Back to: Navigating Controlled Correspondences to Support Generic Drug Development
Presenter
Qiangnan Zhang, PhD
Staff Fellow
Division of Therapeutic Performance I (DTP I)
Office of Research and Standards (ORS)
Office of Generic Drugs (OGD)
Center for Drug Evaluation and Research (CDER)
US Food and Drug Administration (FDA)
Abstract
This presentation covers key considerations and best practices for preparing for a Q1/Q2 Sameness Inquiry. Q1 sameness means using the same inactive ingredients as a reference listed drug (RLD), while Q2 sameness requires the concentrations of these inactive ingredients to be within 5% of the RLD’s.
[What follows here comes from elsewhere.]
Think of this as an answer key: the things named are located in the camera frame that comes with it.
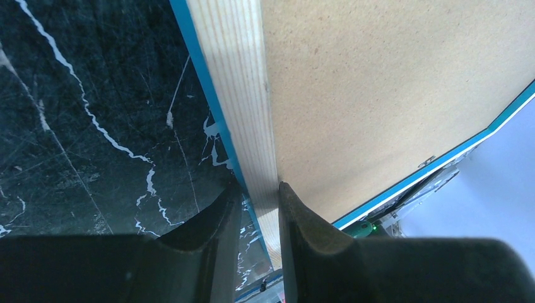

Q1/Q2 sameness is required by regulation for drug products intended for parenteral, ophthalmic, or otic use, with limited permissible differences. It may also be recommended by Product-Specific Guidance (PSG). Preparing a Q1/Q2 controlled correspondence involves submitting a detailed composition table using official names and specifying ingredient grade, focusing on a nominal-based comparison. While typically not required, comparative characterization data may be needed for Q1 sameness assessment in specific cases, such as for certain polymers. The presentation also discusses submitting a controlled correspondence to justify differences in pH adjusters for waiver requests in certain product types. The FDA’s response to a Q1/Q2 assessment indicates whether an ANDA based on the proposed formulation would likely be refused or potentially eligible for certain bioequivalence waivers or recommended studies. Useful resources including regulations and guidance documents are also highlighted.